Supplied with bombs and pistols by a Serbian army officer, the conspirators mooched around Sarajevo for several weeks trying not to look suspicious as they paced out the Archduke’s processional route and visited the grave of Bodan Zerajic, whose suicide following a bungled attempt at assassinating Emperor Franz Josef in 1910 had turned him into a martyred avenger of Kosovo. That the 1914 terrorists succeeded where he had failed was the result, as Smith points out, of a fortuitous mixture of official misunderstanding, technical blunder, peevish punctilio on the part of Franz Ferdinand, determined to go ahead with his programme despite an earlier bomb explosion, and for Princip the pure good luck of being in the right place at the right time. Even had he not happened to be standing on a street corner a few feet from the archducal car as its chauffeur, having followed the wrong route, began to reverse, a major European war would still have erupted. Gavrilo’s two pistol shots merely accelerated the process, earning him the martyr status he craved, even though finally pronounced too young for execution.
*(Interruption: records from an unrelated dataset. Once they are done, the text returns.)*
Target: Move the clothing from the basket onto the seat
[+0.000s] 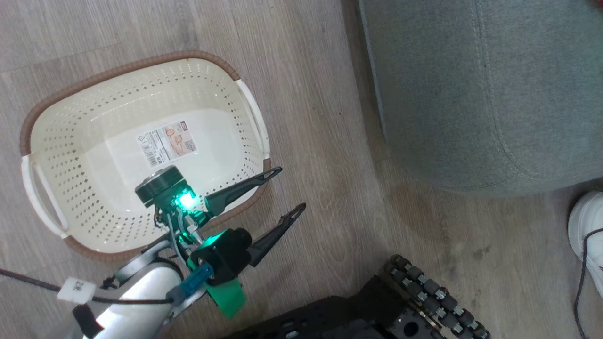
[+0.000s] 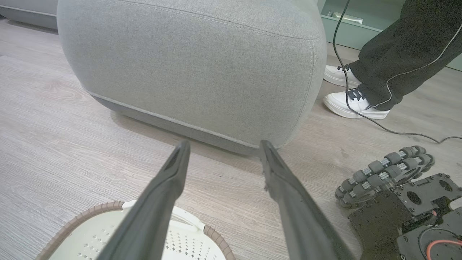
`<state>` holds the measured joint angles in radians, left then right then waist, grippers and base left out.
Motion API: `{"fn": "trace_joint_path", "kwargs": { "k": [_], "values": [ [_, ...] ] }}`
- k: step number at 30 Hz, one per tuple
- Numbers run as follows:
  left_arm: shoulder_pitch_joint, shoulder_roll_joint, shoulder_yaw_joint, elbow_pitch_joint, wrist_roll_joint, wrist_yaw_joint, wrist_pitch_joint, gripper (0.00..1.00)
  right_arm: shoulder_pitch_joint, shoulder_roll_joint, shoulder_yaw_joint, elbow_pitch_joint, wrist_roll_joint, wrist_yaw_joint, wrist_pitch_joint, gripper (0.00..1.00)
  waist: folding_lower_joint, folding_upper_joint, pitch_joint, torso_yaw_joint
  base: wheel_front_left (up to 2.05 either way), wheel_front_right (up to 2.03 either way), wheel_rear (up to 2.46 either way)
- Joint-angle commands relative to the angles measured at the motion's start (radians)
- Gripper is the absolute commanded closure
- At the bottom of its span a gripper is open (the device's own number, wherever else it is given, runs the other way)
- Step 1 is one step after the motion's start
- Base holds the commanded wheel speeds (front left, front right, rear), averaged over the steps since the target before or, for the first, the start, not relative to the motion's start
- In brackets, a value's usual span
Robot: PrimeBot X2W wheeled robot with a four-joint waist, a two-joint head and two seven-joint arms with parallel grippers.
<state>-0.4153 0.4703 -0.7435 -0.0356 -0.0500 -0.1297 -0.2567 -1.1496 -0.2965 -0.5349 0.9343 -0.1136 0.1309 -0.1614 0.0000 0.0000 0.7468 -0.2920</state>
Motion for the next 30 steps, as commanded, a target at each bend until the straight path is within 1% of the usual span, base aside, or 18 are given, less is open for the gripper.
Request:
{"fn": "trace_joint_path", "kwargs": {
  "k": [1,5,6,7,8,9,13,16,19,23,28,29,30],
  "values": [
    [-0.006,0.012,0.026,-0.037,0.008,-0.001,-0.005,0.0,-0.018,-0.011,-0.005,-0.01,-0.013,0.0,-0.012,1.0,0.0,0.0,-0.002,-0.002,0.0,0.0,0.0],
    [-0.004,0.009,0.021,-0.037,0.01,-0.001,-0.005,0.0,-0.038,-0.013,-0.025,0.041,-0.029,0.0,-0.018,1.0,0.0,0.0,-0.008,-0.006,0.0,0.0,0.0],
    [-0.004,0.008,0.019,-0.036,0.01,-0.001,-0.005,0.0,-0.042,-0.014,-0.032,0.051,-0.031,0.0,-0.025,0.91,0.0,0.0,-0.01,-0.007,0.0,0.0,0.0],
    [-0.004,0.007,0.018,-0.034,0.009,-0.001,-0.005,0.0,-0.045,-0.015,-0.038,0.059,-0.033,0.0,-0.032,0.73,0.0,0.0,-0.013,-0.008,0.0,0.0,0.0],
    [-0.004,0.005,0.017,-0.033,0.009,-0.001,-0.005,0.0,-0.047,-0.016,-0.04,0.067,-0.038,0.0,-0.038,0.12,0.0,0.0,-0.017,-0.009,0.0,0.0,0.0],
    [-0.004,0.003,0.015,-0.031,0.008,-0.001,-0.005,0.0,-0.049,-0.017,-0.044,0.075,-0.041,0.0,-0.043,0.0,0.0,0.0,-0.021,-0.01,0.0,0.0,0.0],
    [-0.004,-0.007,0.009,-0.023,0.006,-0.001,-0.005,0.0,-0.051,-0.029,-0.049,0.106,-0.054,0.0,-0.058,0.0,0.0,0.0,-0.044,-0.01,0.0,0.0,0.0],
    [-0.005,-0.02,0.001,-0.016,0.005,-0.001,-0.005,0.0,-0.043,-0.032,-0.032,0.118,-0.066,0.0,-0.072,0.0,0.0,0.0,-0.076,-0.007,0.0,0.0,0.0],
    [-0.002,-0.05,0.034,-0.011,-0.008,0.009,-0.005,0.0,-0.02,-0.041,0.023,0.128,-0.087,0.0,-0.083,0.0,0.0,0.0,-0.116,-0.005,0.0,0.0,0.0],
    [0.004,-0.082,0.05,0.0,-0.006,0.008,-0.005,0.0,0.005,-0.053,0.116,0.134,-0.082,0.0,-0.093,0.0,0.0,0.0,-0.18,-0.006,0.0,0.0,0.0],
    [0.029,-0.126,0.074,0.017,-0.011,0.007,-0.005,0.0,0.036,-0.058,0.254,0.097,-0.04,0.0,-0.099,0.0,0.0,0.0,-0.27,-0.014,0.0,0.0,0.0],
    [0.029,-0.126,0.074,0.017,-0.011,0.007,-0.005,0.0,0.036,-0.058,0.254,0.097,-0.04,0.0,-0.099,0.0,0.0,0.0,-0.27,-0.014,0.0,0.0,0.0],
    [0.037,-0.137,0.083,0.02,-0.014,0.008,-0.005,0.0,0.044,-0.059,0.281,0.079,-0.023,0.0,-0.1,0.0,0.0,0.0,-0.288,-0.014,0.0,0.0,0.0]
  ]
}}
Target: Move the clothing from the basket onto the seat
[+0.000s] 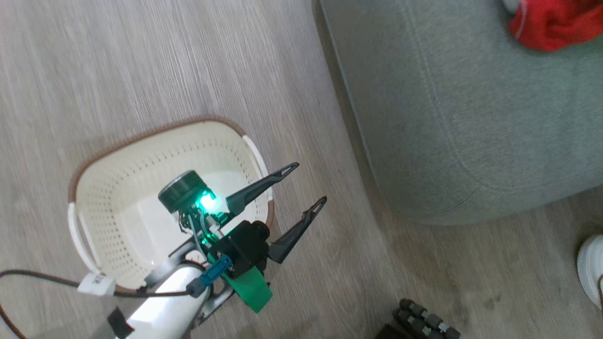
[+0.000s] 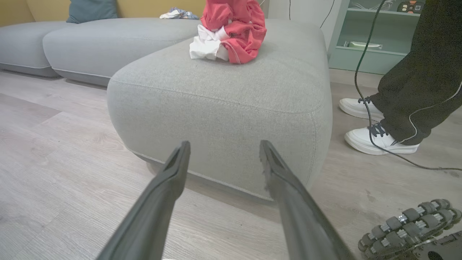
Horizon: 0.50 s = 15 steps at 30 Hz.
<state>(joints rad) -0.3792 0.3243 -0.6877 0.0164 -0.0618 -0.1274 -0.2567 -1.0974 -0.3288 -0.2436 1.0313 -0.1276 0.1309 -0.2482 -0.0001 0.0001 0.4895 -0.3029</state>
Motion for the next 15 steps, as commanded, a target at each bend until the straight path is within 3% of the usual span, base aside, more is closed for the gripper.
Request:
{"fn": "trace_joint_path", "kwargs": {
  "k": [1,6,15],
  "values": [
    [0.009,-0.002,0.036,-0.028,-0.005,0.006,-0.005,0.0,0.001,-0.027,0.012,-0.042,0.014,0.0,-0.013,0.0,0.0001,-0.0001,-0.051,-0.004,0.0,0.0,0.0],
    [0.065,-0.061,0.096,-0.012,-0.016,0.006,-0.005,0.0,0.098,-0.046,0.179,-0.209,0.146,0.0,-0.013,0.0,0.0001,-0.0001,-0.159,0.004,0.0,0.0,0.0],
    [0.125,-0.155,0.288,-0.021,-0.04,0.017,-0.005,0.0,0.339,-0.09,0.318,-0.574,0.346,0.0,-0.013,0.0,0.0001,-0.0001,-0.282,0.066,0.0,0.0,0.0]
  ]
}}
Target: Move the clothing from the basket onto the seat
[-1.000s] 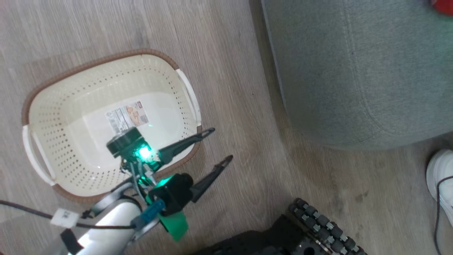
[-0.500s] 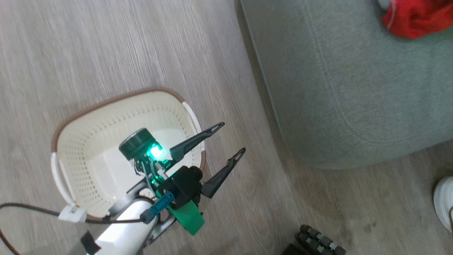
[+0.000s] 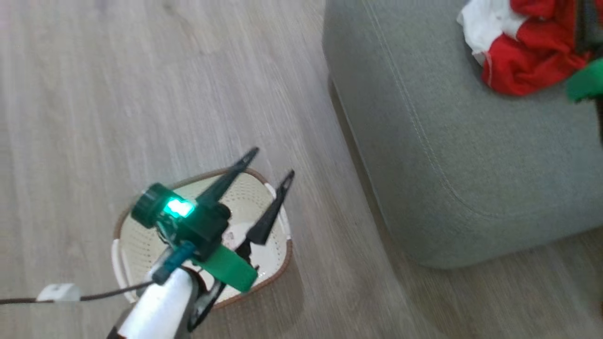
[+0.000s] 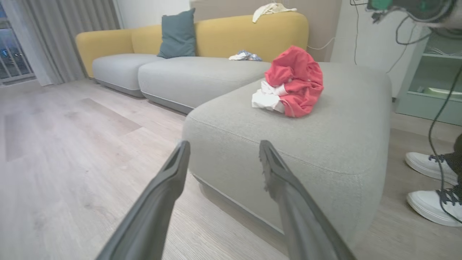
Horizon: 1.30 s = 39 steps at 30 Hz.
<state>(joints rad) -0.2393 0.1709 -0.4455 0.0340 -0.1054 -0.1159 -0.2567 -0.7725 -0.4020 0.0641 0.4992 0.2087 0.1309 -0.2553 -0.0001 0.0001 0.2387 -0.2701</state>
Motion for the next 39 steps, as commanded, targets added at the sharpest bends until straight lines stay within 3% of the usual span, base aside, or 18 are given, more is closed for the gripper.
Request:
{"fn": "trace_joint_path", "kwargs": {
  "k": [1,9,16,26,33,39],
  "values": [
    [-0.012,-0.009,0.067,-0.041,0.007,0.005,-0.005,0.0,0.046,-0.017,0.014,-0.085,0.023,0.0,-0.006,0.0,0.0001,-0.0001,-0.037,0.044,0.0,0.0,0.0],
    [0.013,-0.082,0.234,-0.052,-0.009,0.001,-0.005,0.0,0.286,0.05,0.005,-0.365,0.069,0.0,-0.006,0.0,0.0001,-0.0001,-0.091,0.142,0.0,0.0,0.0],
    [0.044,-0.114,0.328,-0.048,-0.003,0.007,-0.005,0.0,0.454,0.166,-0.024,-0.489,0.094,0.0,-0.006,0.0,0.0001,-0.0001,-0.127,0.216,0.0,0.0,0.0],
    [0.098,-0.12,0.34,-0.001,-0.012,0.068,-0.005,0.0,0.636,0.302,-0.068,-0.475,0.085,0.0,-0.006,0.0,0.0001,-0.0001,-0.158,0.3,0.0,0.0,0.0],
    [0.135,-0.121,0.336,0.02,-0.013,0.084,-0.005,0.0,0.682,0.327,-0.053,-0.439,0.026,0.0,-0.006,0.0,0.0001,-0.0001,-0.163,0.322,0.0,0.0,0.0],
    [0.155,-0.121,0.335,0.071,-0.003,0.125,-0.005,0.0,0.702,0.34,-0.032,-0.407,-0.008,0.0,-0.006,0.0,0.0001,-0.0001,-0.166,0.332,0.0,0.0,0.0]
  ]
}}
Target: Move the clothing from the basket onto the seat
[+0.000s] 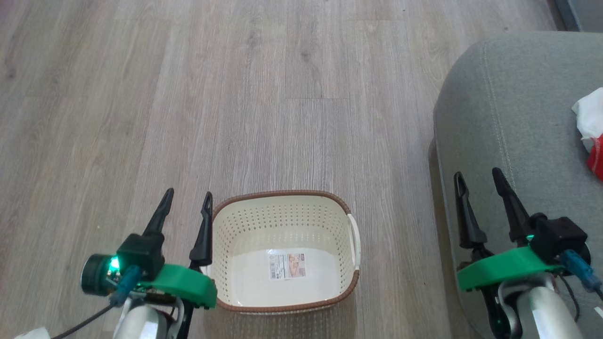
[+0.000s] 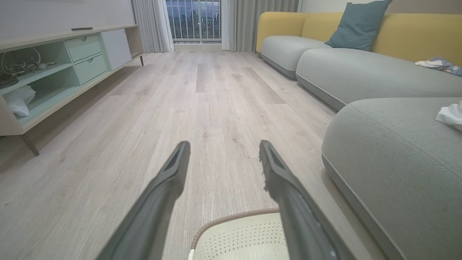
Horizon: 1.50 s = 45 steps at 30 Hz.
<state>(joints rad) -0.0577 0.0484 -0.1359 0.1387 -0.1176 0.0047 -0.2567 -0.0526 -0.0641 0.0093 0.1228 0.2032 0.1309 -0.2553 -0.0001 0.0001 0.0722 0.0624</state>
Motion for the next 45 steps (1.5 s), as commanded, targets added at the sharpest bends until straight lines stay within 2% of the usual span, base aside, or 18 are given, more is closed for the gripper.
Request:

A relatively short book unfolding the amplest of perspectives, One Morning in Sarajevo is the most comprehensive study of the assassination yet published in English. The author, a professional journalist, has interviewed the conspirators’ families, tracked down their pistols in a Viennese Jesuit seminary, sifted through the trial documents and studied the notes kept by Princip’s prison psychiatrist. He remains even-handed in his treatment of the murderers and their victims, showing some compassion for poor Sophie Chotek who, even in her coffin, was made to appear insufficiently high-born by being accorded the funeral honours due to a mere lady-in-waiting. Pettiness on this scale makes just as good a case as the annexation of Bosnia for dumping the Habsburgs.